Per conoscere meglio questa malattia dell’apparato digerente è anche giusto conoscerla meglio attraverso i suoi sintomi che possono variare da individuo a individuo in base al proprio stato, ma a grandi linee quelli più conosciuti sono:
Dolori addominali, diarrea, vomito e perdita di peso.
Per il morbo-di-crohn, non c’è ancora una cura definitiva che possa curare in tutto e per tutto la malattia, ma esistono esami da fare che possono, e farmaci che che possono controllare è prevenire le ricadute che in questa malattia sono abbastanza frequenti.

Cause del mordo di Crohn

Le cause a riguardo di questa malattia ancora non sono del tutto conosciute, ma l’unica cosa che si sa è questa malattia provoca delle alterazioni del sistema immunitario e sopratutto della mucosa intestinale.
Importante anche da dire, è che ci sono tre fattori che è meglio conoscere.
Il primo fattore riguarda quello del gene NOD2 che risulta essere alterato nei pazienti che hanno questa malattia.
Il secondo fattore dovuto alla microflora, qui si può creare un danneggiamento dei tessuti che possono essere innescati da batteri o da vari fattori ambientali.
Questo accade perchè nel morbo l’infiammazione non è controllata è quindi a differenza di un oggetto sano dove si vanno a formare anticorpi chiamati Immunoglobuline A detti anche IgA
Il terzo fattore invece è legato ai farmaci, specialmente antinfiammatori non steroidei detti anche (FANS) che possono provocare malessere, una cosa molto importane da sapere è quello che nei soggetti fumatori il rischio è maggiore.

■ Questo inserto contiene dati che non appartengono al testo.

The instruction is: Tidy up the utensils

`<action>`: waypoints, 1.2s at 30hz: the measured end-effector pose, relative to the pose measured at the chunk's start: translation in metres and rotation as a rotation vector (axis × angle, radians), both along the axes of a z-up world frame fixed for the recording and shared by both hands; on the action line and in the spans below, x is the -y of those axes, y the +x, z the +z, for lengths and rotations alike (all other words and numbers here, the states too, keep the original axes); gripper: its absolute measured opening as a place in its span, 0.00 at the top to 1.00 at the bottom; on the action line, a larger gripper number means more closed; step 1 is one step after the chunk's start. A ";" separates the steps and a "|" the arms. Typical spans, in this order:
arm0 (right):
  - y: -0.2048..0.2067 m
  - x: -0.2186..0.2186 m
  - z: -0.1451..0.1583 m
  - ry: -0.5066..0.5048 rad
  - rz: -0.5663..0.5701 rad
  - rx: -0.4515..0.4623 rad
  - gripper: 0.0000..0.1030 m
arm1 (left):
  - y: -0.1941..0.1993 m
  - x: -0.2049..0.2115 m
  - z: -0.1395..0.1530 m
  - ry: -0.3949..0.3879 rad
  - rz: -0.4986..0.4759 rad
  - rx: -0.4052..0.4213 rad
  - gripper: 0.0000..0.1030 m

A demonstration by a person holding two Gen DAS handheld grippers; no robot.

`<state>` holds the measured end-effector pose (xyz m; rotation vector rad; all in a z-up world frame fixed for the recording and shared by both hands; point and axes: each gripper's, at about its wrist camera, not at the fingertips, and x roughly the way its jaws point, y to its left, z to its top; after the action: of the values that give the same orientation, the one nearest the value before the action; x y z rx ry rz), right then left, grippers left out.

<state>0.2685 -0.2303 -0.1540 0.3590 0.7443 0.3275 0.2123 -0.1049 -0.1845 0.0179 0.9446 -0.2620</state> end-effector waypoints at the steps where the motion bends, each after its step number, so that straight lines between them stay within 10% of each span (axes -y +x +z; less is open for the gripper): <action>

Dove si creano le lesioni?
Prima abbiamo specificato le diverse parti dove si possono creare le lesioni, si è notato che lesioni non hanno un posto fisso, ma che sembrano colpire diverse parti in modo contemporaneo, caso dell’intestino tenue e parte del colon. Tali lesioni vengono chiamate lesioni a salto che vedono tratti indenni e tratti colpiti tali tratti possono andare da una lunghezza che può variare da 5 a 30 cm.

Tale tessuto che viene colpito da queste lesioni diventa tessuto morto, diventato morto esso può provocare ulcere che a sua volta creano fistole, una volta che si creano quest’ultime possiamo dire che si può propagare in altri organi.

Conseguenze del mordo di Crohn
Le conseguenze vedono problematiche sopratutto nel riassorbimento di diverse sostanze, che possono essere vitamine o altre sostanze. Quando tutto ciò viene compromesso avviene il fenomeno della diarrea che molto spesso è frequente nella malattia.

Sintomi mordo di Crohn

Molto spesso questa malattia colpisce in età molto giovane, sopratutto tra i 20 e i 40 anni, a può capitare anche che possa insorgere in età più avanzata 60 anni.
I principali sintomi che si possono avvertire sono: febbre, dolori addominali sopratutto nella parte destra dell’addome, posto maggiormente colpito da tale malattia.
Altri sintomi possono essere scariche di diarrea che possono raggiungere le 3/4 sedi al giorno, ci si accorge perchè le feci sono semiliquide e molto spesso acquose.
Può capitare che le feci presentino sangue, quindi qualora avvertite sintomi di questo genere chiedete al vostro dottore una visita specialistica.